Les photos de ce week end sont dans l’album « Vela Al Espinal »
link

Malgré le climat hypocon-paranoïaque qui règne au Mexique en ce moment, on a quand même décidé de voyager ce week end et de retourner dans l’Isthme, invités par un de mes élèves Luciano dans sa famille a L’Espinal.


Dans une chaleur torride sans air on a d’abord visité la ville de Juchitan, la capitale de l’Isthme, et son marché Caverne d’Ali Baba, aux mille couleurs et aux mille saveurs... en finissant dans une cantina, exclusivement remplie d’homme, pour s’envoyer quelques bières en écoutant de la cumbia.


La raison principale de notre venue étant une Vela. Vela ça veut dire « veillée » en espagnol, ce qui veut dire que la fête dure jusqu’au petit matin. Le mois de mai est le mois des Vela, originalement on dansait pour appeler la pluie.


L’entrée est payante pour les hommes qui doivent en outre apporter une caisse de 24 bières. Les femmes, coiffées et habillées en huipil et jupe traditionnelle colorés apportent le repas qu’elles ont cuisiné tout l’après-midi. L’idée étant de partager avec la famille ou les gens assis à côté de nous.


J’avais été coiffée et habillée par les (nombreuses !) femmes de la famille de Luciano. Lodewijk aussi était habillé pour la circonstance : un pantalon noir et une goyabera blanche.


Le bal a duré des heures, dans une ambiance chaleureuse et une chaleur à tomber. Les bières passaient presque inaperçues ! C’est vrai que les règles de bonne conduite isthméniennes veulent que « bière proposée ne doit jamais être refusée » même si on en a encore une et demi à boire ! Les deux orchestres ont joué de la cumbia et de la salsa sans discontinuer, et on a vraiment été impressionnés de la faculté innée qu’ont les mexicains de danser gracieusement n’importe quelle danse. Nous, on inventait des pas de cumbia en rigolant bien.

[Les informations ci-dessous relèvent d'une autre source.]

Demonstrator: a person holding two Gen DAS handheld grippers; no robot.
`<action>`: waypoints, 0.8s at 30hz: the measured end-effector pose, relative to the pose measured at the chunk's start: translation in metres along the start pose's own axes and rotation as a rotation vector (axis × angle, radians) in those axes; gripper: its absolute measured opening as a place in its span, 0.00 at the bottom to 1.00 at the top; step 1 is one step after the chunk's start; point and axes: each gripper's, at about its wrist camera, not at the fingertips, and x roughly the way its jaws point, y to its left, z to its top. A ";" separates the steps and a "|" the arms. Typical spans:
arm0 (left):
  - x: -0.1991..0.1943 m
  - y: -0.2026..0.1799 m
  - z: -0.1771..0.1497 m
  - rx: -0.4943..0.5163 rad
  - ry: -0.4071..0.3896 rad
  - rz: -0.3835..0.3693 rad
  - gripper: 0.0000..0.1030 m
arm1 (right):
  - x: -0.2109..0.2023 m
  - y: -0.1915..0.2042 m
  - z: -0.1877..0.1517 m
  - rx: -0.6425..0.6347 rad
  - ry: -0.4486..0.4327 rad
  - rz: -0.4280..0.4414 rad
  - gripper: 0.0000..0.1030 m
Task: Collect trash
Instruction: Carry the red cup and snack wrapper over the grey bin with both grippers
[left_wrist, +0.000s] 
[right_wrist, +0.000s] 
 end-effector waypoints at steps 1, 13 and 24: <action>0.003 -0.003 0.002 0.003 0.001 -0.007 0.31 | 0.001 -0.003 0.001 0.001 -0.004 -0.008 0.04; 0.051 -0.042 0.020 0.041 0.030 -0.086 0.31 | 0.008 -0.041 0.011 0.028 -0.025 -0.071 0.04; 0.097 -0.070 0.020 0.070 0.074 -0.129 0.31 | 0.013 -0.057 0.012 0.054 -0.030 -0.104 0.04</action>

L’heure approche de commencer à prendre des cours !



Les grand-parents de Luciano, 85 ans, ont tenu le coup jusqu’à 3 heures du matin ! Quant à nous, l’arrêt de la musique et les premiers rayons du soleil nous ont vus rentrer à la maison fatigués mais émerveillés. On avait bien vécu une Vela à Huatulco, mais rien de comparable avec celle-ci, la Vela San Juan, la vraie vela au coeur de l’Isthme.